Senate tax chairman says plan will fund budget
Senate Taxation Chairman Mike McGinness, R-Fallon, said Saturday the tax package approved Friday in committee should generate at least $27 million more than needed to fund the state budget for the next two years.
The committee amended its tax plan late Friday to increase total revenues from $558 million to the $860 million the money committees say is necessary to fund the state budget.
“The big dog is the payroll tax,” McGinness said.
He said a payroll tax on all Nevada businesses for every worker of 0.7 percent up to $21,500 in annual wages and 1.15 percent for wages over the cap would generate $129.9 million in the last half of fiscal 2004 and more than $300 million a year later.

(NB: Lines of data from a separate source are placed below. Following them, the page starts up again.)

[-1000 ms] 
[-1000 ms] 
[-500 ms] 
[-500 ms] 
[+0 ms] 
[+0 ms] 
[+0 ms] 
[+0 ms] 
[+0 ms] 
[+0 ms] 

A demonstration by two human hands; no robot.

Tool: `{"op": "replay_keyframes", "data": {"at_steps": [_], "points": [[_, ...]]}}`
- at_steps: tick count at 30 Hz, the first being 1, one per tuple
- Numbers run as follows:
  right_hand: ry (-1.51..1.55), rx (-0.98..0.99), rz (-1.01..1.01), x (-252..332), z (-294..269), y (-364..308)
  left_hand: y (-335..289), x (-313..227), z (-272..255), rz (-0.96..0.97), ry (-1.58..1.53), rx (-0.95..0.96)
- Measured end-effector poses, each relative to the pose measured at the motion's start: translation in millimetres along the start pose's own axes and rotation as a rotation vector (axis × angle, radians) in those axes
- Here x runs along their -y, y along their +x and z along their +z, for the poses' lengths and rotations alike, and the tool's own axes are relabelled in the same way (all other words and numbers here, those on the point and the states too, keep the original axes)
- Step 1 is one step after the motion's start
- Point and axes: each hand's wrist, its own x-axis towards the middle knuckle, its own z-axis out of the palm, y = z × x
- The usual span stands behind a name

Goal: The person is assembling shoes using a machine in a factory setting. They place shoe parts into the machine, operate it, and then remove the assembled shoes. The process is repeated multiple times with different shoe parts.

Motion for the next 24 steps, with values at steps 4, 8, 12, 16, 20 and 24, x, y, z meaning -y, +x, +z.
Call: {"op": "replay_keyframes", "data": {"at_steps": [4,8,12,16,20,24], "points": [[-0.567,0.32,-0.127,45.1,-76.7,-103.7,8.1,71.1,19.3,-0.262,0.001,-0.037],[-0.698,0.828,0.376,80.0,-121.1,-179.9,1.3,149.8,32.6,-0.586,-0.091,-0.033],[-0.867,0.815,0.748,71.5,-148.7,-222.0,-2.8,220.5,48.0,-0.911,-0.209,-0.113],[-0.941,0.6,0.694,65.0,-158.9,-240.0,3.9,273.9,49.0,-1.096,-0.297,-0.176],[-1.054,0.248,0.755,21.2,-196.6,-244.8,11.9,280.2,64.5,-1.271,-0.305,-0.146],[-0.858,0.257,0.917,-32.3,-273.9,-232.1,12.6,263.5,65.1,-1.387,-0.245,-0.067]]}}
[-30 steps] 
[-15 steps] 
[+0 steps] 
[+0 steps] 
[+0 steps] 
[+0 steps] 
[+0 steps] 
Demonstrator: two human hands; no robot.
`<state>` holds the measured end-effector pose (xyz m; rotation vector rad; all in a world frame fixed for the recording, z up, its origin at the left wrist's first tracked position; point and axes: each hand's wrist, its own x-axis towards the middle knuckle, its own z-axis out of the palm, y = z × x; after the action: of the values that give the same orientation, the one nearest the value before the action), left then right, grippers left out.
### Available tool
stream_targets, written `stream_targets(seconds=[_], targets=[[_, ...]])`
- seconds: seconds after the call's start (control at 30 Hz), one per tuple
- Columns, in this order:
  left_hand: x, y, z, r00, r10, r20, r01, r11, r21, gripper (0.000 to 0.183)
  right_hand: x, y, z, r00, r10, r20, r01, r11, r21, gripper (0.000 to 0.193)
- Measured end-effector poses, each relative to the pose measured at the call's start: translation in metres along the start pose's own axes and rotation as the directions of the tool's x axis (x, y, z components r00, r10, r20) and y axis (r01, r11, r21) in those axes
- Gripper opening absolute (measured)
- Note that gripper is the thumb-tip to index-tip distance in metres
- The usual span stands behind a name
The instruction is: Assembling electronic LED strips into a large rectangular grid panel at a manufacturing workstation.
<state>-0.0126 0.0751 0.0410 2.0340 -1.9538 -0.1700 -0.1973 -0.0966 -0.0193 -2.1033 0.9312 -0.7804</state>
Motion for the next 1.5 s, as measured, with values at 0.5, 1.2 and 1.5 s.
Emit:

The other new tax approved Friday is a room tax of 1 percent generating $66.8 million over two years, an across the board quarter-percent increase in the gross gaming tax to bring in $21.3 million.
But it wasn’t at all clear whether those two tax proposals would survive. They are strongly opposed by the gaming industry, which would be hard hit by both.
Gaming industry lobbyist Harvey Whittemore said he believes the final tax package will be significantly different than the current proposal.
Senate Republicans were in caucus Saturday afternoon trying to reach some consensus on which taxes to support. Democrats were also holding private meetings on the subject.
McGinness said after Friday’s vote on the plan it was the best collection of proposals he could muster votes to pass out of the committee — which includes two members who have said they oppose almost all tax increases and one — Joe Neal, D-North Las Vegas — who won’t support any plan unless it hits gaming harder.
The committee also increased cigarette and gaming taxes, raised the proposed entertainment tax from 8 to 10 percent and cut back wholesale and retail tax collection allowances for a total increase of $134.4 million over the biennium.
To offset part of those increases, they eliminated the real property transfer tax and services tax — a total reduction of $185.6 million over the biennium — and voted to scale back the existing Business License Tax as new revenues from the payroll tax replace them.
When all that is added up, McGinness said it raises the total revenue raised by the committee plan from $559.9 million to $886.3 million.
That, he said, is $27.2 million more than the budget calls for — giving the state a small pad in case one of the taxes doesn’t come in.